Il ritiro della candidatura di Silvio Berlusconi, avvenuta sabato sera, ha portato un po’ di chiarezza sul tavolo.
Visto che oggi, lunedì, ci sarà la prima votazione vorrei provare a svolgere qualche riflessione.

Quirinale (Foto Wikipedia)

Berlusconi ha detto quello che altri speravano, frenando la candidatura di Mario Draghi. La cosa non dispiace certo a Giuseppe Conte (in un M5s diviso), ma neanche al Pd e a Matteo Renzi.

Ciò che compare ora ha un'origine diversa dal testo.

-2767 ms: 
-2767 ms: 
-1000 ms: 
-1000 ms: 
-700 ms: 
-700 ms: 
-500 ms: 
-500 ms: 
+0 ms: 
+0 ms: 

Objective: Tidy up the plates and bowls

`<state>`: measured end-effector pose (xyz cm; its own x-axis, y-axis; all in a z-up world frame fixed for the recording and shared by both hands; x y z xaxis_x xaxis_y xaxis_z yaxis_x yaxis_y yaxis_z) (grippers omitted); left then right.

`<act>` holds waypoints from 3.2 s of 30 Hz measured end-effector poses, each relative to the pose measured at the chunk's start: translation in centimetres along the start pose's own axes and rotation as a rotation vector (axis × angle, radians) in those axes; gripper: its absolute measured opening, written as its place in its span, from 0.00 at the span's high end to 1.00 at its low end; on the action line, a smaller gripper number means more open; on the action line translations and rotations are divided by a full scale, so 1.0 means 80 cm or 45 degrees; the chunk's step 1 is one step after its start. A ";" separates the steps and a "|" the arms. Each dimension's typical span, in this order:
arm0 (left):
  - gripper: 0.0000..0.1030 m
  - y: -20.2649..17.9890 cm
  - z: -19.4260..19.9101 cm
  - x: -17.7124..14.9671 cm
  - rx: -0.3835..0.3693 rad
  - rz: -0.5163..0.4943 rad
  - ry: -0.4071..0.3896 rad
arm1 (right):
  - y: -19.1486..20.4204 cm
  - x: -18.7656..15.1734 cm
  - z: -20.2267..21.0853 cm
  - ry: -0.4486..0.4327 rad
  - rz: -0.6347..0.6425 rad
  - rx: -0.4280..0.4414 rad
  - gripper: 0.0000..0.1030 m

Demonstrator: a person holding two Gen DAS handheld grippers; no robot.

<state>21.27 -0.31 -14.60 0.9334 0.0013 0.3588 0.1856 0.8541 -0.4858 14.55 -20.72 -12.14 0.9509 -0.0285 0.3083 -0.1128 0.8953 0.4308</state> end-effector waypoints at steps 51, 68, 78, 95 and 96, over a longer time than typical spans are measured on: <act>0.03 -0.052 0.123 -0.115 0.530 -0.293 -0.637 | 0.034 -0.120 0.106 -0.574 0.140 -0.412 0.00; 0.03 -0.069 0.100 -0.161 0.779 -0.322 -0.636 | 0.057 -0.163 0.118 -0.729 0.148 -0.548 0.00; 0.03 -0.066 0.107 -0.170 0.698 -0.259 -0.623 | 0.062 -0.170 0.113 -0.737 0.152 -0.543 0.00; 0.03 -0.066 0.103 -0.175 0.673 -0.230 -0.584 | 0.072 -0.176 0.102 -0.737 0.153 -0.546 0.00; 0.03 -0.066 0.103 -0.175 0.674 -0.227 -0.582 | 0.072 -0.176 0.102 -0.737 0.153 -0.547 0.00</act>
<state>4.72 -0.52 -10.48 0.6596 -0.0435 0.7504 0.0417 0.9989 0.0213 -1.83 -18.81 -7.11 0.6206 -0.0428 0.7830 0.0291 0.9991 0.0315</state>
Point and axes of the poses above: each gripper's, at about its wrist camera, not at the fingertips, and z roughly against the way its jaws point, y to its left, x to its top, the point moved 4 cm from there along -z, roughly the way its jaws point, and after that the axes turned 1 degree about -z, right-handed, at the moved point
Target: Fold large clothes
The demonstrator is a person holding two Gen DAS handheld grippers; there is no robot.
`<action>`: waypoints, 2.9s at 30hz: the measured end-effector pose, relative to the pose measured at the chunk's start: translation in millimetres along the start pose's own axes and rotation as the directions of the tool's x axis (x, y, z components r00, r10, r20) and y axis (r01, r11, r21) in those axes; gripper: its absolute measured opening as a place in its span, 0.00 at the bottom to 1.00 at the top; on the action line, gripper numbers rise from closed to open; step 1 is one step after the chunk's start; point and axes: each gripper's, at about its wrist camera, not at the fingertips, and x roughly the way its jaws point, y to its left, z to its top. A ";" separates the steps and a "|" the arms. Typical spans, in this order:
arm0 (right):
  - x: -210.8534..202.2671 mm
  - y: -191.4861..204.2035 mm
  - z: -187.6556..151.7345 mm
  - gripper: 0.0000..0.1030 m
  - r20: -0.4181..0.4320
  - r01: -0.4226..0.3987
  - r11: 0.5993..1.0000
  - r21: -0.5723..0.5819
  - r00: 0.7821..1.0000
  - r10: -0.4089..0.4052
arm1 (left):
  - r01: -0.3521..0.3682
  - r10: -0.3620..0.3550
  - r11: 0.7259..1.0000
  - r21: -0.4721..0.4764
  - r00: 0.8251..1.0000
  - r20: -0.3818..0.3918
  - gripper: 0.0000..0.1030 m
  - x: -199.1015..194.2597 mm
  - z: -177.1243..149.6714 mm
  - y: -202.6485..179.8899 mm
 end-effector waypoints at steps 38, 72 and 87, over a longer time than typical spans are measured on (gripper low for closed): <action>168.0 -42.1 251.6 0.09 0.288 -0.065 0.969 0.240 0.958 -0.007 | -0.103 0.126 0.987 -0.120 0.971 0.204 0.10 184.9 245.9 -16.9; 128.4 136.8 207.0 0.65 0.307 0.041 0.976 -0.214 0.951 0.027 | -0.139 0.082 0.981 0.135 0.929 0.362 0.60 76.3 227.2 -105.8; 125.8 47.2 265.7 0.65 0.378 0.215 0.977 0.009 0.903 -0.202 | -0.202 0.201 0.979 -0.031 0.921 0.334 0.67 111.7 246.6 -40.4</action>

Cosa può succedere a questo punto? È inutile continuare a ricamare sulle divisioni all’interno dei 5 Stelle, o sulle incertezze e l’ordine sparso nel Pd. Anche perché questa è la stessa situazione che c’è nel centrodestra. Dove sulla carta rimangono le candidature di Elisabetta Casellati presidente del Senato e di Letizia Moratti vice presidente della Lombardia, che però paiono per motivi diversi piuttosto deboli.

Le chance di Casellati

Beninteso le due, e soprattutto la Casellati, restano carte spendibili: oltretutto la presidente del Senato rischia di diventare capo dello Stato reggente se il 3 di febbraio, giorno in cui spira il settennato di Sergio Mattarella, non sarà stato ancora eletto il successore. Ma in realtà nel frastagliato mondo dei grandi elettori e di coloro che ne tengono le fila non c’è nessuno che pensa che ci si spingerà così lontano, perché il rischio sarebbe di far crollare tutto, compresa la legislatura. A suo favore, non essere una protagonista dello scontro politico e ricoprire la seconda carica dello Stato.

L’ipotesi Draghi

Il nome di Draghi, perché pur se indebolito dai no e dai forse delle varie forze politiche rispetto all’ipotesi della sua candidatura, resta sempre la figura e di riferimento e di garanzia a livello internazionale di questo momento dell’Italia, e sicuramente di alto profilo: ma la sua forza paradossalmente è il suo elemento di debolezza per i partiti che tra un anno si giocano la sopravvivenza e la vittoria alle elezioni, dopo questa lunga fase di collaborazione forzata.

I pro e contro di Casini

Conosciuto da tutti, simpatico a molti, per lui è certo difficile, quasi impossibile, usare l’aggettivo “divisivo”. Ma questo è anche il suo limite, di essere stato tra i fondatori del centrodestra berlusconiano, poi tra gli artefici del tentativo di nuovo centro con Rutelli e Fini, per poi essere eletto senatore nelle liste del Pd: per chi si intesta le battaglie per il nuovo (a cominciare dal Movimento 5 Stelle, che pur divisissimo è il gruppone di maggioranza relativa tra i mille grandi elettori) è difficile digerire una soluzione di questo tipo.

L’apprezzamento trasversale per Belloni

Elisabetta Belloni è una donna stimata da tutti, tecnica ma molto a conoscenza dei meccanismi della politica, che ha servito il paese soprattutto dai ruoli diplomatici del ministero degli Esteri e da pochi mesi alla guida dei servizi segreti.

Andrea Riccardi, della Comunità di S.Egidio

Da varie fonti ora si ribadisce che, come candidato per il ruolo di Capo dello Stato, “l’identikit è quello indicato ormai da settimane: profilo non di parte, autorevole. Serve un tavolo tra tutte le forze politiche”. Si ragiona su Andrea Riccardi come profilo di presidente ideale”. Un nome, quello di Ricciardi, che il Pd potrebbe tenere in serbo. “Ha le caratteristiche giuste”, sottolinea anche Conte dei 5 Stelle.

Basta aspettare lunedì pomeriggio, con l’immancabile “Maratona Mentana” e qualche nube verrà dissolta!